— ABOUT THIS TASK —
A verbatim reproduction of the lines below, from the line containing "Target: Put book" through the line containing "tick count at", both ends included, is the whole required output.

— INFORMATION GIVEN —

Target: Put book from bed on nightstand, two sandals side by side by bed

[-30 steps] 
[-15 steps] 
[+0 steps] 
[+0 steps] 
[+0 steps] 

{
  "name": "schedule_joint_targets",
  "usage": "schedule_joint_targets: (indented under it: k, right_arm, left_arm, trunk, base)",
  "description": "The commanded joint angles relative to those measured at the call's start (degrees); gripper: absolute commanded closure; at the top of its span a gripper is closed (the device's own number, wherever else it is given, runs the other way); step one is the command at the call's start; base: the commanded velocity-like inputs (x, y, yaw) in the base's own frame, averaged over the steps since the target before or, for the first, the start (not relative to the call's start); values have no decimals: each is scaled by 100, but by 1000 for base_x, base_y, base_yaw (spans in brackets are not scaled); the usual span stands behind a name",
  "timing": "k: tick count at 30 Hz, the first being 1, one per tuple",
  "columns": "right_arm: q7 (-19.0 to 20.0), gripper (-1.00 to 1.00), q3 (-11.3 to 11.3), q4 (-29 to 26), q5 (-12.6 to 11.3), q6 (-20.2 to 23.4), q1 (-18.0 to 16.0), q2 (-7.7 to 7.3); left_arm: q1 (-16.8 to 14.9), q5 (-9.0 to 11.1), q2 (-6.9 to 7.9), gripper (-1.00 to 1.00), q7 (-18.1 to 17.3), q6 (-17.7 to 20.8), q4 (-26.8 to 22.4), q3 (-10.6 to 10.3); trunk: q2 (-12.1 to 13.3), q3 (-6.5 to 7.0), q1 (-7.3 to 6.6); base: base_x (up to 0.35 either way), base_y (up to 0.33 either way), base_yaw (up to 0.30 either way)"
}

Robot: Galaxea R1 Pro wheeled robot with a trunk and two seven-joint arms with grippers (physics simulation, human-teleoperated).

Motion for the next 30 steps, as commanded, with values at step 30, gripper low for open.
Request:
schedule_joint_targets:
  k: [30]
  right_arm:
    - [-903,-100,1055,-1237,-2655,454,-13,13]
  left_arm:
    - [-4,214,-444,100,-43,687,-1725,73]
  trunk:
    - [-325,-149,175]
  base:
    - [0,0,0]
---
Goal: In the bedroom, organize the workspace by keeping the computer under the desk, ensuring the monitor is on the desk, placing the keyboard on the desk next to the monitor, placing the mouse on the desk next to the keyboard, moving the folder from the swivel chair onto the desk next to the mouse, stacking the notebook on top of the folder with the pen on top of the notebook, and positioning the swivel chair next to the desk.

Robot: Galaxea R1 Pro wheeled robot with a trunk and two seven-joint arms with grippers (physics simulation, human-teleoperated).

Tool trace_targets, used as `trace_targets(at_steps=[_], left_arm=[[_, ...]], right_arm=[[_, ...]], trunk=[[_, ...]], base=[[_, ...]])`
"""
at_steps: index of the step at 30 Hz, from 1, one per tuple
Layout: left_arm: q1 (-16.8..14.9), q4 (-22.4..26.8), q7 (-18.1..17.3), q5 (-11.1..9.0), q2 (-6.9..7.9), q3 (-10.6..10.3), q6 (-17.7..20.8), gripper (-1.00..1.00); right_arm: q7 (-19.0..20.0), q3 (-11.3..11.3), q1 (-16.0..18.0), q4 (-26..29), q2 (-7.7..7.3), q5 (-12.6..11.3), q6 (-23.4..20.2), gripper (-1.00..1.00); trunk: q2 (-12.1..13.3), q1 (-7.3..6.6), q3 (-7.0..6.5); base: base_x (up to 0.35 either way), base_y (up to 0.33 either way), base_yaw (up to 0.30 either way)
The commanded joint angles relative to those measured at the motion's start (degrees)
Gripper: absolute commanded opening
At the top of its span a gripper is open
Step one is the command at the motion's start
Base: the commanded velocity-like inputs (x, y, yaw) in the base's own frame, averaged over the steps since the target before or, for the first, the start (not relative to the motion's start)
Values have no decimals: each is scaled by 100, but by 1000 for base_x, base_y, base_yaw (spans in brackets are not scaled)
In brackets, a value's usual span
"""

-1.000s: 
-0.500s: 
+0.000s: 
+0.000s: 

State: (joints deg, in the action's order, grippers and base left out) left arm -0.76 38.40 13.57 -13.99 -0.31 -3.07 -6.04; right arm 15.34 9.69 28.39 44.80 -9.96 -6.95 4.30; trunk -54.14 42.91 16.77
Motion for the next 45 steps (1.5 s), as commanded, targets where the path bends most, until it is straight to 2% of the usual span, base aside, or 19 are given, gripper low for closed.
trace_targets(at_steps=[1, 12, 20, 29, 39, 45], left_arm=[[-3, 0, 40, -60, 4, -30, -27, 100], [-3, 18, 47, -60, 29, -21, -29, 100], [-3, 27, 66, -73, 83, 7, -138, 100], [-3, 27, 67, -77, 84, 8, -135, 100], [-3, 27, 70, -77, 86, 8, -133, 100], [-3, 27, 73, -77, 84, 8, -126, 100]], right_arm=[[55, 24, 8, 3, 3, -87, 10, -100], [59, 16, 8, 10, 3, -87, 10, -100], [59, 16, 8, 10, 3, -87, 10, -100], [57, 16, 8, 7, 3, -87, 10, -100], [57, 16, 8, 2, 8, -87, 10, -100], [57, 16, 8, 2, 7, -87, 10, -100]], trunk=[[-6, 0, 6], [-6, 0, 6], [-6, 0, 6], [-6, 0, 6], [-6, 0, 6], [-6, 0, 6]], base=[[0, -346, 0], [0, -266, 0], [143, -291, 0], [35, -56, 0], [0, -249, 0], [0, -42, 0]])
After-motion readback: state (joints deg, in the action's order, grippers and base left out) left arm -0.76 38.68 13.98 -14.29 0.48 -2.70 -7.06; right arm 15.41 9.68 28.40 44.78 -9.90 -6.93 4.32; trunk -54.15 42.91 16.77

— SOLUTION TO THIS TASK —
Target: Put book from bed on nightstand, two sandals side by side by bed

[-30 steps] 
[-15 steps] 
[+0 steps] 
[+0 steps] 
[+0 steps] 

{
  "name": "schedule_joint_targets",
  "usage": "schedule_joint_targets: (indented under it: k, right_arm, left_arm, trunk, base)",
  "description": "The commanded joint angles relative to those measured at the call's start (degrees); gripper: absolute commanded closure; at the top of its span a gripper is closed (the device's own number, wherever else it is given, runs the other way); step one is the command at the call's start; base: the commanded velocity-like inputs (x, y, yaw) in the base's own frame, averaged over the steps since the target before or, for the first, the start (not relative to the call's start); values have no decimals: each is scaled by 100, but by 1000 for base_x, base_y, base_yaw (spans in brackets are not scaled); the usual span stands behind a name",
  "timing": "k: tick count at 30 Hz, the first being 1, one per tuple",

The work on this exercise is complete.